[What is expected]
Which lines in the records below contain the word "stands"? Copy each of them.

[Data provided]
════

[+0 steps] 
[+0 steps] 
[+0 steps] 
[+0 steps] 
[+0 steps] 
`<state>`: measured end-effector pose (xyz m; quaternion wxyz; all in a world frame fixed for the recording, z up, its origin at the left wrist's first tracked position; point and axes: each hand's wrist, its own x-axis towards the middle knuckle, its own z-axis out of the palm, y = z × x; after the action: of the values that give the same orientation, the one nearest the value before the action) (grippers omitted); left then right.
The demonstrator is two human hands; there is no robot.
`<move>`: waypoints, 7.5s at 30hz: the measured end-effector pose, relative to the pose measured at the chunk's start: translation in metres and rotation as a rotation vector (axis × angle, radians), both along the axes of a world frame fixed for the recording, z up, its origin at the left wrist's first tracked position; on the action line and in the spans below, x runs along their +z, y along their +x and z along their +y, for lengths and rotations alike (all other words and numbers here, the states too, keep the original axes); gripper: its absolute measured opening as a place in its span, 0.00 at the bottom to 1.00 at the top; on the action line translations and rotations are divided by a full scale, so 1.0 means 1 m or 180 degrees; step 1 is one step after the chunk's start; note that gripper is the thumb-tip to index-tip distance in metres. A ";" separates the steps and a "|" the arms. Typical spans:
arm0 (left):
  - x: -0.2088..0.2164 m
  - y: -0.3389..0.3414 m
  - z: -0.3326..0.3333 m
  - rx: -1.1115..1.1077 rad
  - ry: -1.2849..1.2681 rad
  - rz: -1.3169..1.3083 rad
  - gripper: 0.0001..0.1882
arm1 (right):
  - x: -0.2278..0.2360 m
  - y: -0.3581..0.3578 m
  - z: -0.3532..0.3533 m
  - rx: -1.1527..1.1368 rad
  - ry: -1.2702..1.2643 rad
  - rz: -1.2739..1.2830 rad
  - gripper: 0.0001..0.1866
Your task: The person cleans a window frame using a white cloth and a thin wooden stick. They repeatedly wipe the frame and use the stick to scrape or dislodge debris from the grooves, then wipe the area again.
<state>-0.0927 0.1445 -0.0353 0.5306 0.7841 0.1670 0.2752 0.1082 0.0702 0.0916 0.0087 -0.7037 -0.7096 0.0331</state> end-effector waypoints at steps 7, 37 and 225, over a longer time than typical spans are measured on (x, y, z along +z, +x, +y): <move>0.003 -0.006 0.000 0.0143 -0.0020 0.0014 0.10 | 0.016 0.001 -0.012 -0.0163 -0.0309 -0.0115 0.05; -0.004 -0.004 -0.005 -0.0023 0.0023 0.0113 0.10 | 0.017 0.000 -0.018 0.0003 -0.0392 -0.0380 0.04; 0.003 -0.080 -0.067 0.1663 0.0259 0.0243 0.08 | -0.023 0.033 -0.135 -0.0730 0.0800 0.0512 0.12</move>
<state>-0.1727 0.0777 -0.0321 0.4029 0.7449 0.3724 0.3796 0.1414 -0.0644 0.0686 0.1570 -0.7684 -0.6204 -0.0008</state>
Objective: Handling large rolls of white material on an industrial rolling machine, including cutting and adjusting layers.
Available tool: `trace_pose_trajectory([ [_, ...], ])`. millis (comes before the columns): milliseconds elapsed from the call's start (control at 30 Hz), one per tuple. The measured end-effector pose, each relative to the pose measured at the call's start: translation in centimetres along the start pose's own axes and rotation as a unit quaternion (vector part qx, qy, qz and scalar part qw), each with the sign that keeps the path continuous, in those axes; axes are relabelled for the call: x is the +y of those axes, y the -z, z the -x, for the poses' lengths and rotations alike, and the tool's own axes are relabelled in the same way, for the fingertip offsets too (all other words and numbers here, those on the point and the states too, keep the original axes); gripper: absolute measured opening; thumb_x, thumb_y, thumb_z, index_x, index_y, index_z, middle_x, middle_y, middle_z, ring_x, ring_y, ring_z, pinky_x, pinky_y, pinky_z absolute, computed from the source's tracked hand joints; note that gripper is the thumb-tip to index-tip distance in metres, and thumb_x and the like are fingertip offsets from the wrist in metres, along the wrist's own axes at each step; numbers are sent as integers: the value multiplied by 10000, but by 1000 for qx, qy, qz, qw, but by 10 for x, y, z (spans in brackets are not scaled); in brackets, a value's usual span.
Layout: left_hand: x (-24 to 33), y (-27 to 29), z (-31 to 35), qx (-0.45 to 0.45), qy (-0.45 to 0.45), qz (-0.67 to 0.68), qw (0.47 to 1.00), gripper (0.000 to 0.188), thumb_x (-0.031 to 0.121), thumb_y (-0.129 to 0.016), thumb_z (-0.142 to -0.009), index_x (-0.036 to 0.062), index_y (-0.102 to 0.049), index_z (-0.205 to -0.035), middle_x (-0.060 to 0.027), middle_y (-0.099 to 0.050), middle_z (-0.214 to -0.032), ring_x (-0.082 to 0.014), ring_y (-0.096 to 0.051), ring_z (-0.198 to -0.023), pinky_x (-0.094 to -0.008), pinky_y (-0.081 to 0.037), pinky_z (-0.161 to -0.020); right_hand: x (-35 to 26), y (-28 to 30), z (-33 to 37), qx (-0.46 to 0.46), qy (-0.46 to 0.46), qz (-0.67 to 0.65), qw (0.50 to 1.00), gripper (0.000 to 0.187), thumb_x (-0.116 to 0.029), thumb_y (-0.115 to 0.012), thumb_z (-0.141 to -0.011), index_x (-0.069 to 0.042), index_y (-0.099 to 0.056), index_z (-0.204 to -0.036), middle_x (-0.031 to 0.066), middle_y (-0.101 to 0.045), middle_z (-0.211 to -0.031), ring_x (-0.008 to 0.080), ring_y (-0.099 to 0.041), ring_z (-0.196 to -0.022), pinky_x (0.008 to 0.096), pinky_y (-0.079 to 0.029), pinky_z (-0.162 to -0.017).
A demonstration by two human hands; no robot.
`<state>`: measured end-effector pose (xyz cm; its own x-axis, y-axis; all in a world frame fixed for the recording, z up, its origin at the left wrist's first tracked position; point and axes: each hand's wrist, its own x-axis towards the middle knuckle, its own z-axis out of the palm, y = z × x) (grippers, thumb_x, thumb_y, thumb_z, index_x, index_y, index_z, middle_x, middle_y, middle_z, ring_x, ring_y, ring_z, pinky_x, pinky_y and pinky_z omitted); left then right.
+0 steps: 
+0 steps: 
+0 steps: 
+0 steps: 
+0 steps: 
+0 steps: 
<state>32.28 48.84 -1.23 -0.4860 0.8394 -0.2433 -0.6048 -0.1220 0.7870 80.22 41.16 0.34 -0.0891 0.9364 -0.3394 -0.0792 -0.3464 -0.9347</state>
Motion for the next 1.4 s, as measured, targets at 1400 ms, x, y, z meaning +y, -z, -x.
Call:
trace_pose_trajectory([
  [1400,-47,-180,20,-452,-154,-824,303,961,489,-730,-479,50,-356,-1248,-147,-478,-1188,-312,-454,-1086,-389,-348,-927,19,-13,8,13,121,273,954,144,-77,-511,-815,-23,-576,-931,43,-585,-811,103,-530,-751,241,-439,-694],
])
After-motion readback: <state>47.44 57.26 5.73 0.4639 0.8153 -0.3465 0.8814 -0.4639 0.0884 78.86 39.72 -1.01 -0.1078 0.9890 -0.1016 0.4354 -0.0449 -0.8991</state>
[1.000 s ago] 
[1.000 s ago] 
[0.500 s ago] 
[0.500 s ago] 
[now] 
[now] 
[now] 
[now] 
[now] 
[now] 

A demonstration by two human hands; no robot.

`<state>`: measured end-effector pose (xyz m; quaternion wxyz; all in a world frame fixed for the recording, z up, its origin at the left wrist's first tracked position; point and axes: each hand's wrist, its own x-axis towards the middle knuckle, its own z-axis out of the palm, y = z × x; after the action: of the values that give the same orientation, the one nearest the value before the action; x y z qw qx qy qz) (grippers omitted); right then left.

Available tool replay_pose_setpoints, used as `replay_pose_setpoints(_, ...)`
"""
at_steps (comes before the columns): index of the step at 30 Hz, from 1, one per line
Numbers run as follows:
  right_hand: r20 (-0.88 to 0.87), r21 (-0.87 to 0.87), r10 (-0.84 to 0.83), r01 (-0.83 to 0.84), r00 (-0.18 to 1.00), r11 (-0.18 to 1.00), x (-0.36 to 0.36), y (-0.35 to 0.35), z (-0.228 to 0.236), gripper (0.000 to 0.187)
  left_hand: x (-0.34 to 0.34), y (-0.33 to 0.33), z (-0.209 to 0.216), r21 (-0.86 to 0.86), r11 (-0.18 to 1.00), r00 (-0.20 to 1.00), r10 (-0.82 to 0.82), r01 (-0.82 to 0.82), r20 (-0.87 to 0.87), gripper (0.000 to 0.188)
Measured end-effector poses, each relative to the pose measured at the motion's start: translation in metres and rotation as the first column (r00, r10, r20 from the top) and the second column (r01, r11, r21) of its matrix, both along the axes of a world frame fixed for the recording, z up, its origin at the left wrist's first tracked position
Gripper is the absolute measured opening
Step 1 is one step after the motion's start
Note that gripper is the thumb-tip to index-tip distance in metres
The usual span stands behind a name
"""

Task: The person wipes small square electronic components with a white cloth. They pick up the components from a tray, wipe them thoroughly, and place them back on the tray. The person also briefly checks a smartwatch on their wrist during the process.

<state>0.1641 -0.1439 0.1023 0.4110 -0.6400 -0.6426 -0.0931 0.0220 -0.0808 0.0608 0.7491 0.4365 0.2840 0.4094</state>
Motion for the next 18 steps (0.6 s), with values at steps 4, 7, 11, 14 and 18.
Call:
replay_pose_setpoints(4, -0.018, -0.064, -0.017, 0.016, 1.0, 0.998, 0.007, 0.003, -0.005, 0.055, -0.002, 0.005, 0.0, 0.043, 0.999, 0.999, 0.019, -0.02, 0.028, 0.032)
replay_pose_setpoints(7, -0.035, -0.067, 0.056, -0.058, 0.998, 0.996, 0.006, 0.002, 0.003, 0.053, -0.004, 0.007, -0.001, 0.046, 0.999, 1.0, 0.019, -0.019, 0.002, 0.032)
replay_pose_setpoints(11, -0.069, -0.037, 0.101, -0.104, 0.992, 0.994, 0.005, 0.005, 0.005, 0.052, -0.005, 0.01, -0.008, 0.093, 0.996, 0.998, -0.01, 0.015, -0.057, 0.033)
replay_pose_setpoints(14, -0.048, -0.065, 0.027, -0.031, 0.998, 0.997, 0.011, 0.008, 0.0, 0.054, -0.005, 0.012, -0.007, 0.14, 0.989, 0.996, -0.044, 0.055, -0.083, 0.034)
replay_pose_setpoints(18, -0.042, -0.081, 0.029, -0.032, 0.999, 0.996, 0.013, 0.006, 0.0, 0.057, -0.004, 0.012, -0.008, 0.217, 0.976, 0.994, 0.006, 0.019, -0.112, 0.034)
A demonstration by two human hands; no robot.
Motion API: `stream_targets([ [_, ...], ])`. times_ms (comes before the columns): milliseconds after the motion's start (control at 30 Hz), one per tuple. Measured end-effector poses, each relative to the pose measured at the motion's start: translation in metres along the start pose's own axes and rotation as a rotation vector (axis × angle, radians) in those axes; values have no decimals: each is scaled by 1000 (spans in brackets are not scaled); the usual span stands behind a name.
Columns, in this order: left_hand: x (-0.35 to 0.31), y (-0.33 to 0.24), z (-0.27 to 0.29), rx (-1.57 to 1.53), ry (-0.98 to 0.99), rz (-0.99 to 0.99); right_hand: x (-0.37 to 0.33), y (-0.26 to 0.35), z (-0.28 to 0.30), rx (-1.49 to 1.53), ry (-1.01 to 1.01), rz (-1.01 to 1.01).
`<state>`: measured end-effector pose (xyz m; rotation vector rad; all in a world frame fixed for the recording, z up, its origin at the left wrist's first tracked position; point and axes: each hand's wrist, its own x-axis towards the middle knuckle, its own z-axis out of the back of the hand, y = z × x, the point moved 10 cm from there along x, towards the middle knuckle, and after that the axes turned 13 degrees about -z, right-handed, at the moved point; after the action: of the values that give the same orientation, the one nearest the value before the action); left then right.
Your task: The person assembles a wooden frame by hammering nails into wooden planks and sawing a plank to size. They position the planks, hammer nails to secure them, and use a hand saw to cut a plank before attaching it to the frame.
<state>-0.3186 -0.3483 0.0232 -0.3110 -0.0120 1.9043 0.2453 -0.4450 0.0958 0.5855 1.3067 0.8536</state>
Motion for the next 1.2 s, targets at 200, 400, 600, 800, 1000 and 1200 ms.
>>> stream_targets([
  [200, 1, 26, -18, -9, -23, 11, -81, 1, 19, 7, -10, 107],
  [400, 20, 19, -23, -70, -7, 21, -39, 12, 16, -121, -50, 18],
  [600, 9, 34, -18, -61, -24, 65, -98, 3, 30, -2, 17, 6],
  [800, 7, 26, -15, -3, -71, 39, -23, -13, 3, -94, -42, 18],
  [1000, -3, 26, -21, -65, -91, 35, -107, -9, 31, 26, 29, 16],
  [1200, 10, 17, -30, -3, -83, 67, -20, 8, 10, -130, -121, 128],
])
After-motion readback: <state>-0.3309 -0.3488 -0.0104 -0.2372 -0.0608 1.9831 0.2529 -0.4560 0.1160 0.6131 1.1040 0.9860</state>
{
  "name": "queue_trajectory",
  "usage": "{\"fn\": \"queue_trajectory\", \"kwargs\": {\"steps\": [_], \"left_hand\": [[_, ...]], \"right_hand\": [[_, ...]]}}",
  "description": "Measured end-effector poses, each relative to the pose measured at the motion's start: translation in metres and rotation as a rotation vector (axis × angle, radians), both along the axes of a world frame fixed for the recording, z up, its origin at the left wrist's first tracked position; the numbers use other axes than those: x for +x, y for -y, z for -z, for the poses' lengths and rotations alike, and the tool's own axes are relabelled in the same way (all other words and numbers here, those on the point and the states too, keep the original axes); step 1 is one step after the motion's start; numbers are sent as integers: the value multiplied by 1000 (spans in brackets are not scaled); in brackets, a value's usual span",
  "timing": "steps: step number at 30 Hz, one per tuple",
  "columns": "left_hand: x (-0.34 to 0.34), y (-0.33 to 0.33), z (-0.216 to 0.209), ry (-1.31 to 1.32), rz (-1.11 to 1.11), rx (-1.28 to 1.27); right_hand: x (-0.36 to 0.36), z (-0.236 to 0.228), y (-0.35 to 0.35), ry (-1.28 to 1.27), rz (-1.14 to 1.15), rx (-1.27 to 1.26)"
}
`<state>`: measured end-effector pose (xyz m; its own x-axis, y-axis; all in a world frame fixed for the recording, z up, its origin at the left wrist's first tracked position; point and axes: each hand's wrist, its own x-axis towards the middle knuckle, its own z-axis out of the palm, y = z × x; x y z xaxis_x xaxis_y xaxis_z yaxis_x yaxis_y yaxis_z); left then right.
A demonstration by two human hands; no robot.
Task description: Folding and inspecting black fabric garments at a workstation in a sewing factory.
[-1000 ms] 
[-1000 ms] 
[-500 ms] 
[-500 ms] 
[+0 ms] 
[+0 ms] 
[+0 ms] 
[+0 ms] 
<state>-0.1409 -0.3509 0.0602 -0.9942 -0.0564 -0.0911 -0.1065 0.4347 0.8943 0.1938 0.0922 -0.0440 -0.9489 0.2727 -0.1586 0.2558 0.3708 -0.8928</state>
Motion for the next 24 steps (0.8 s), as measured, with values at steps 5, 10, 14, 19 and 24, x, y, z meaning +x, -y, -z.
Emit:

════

[The answer]
The usual span stands behind a name
Motion API: `stream_targets([ [_, ...], ])`. times_ms (comes before the columns): milliseconds after the motion's start (control at 30 Hz), one per tuple. Measured end-effector poses, each relative to the pose measured at the motion's start: translation in metres along the start pose's own axes and rotation as a rotation vector (axis × angle, radians) in those axes; values have no decimals: each is scaled by 1000 (spans in brackets are not scaled); the usual span stands behind a name.

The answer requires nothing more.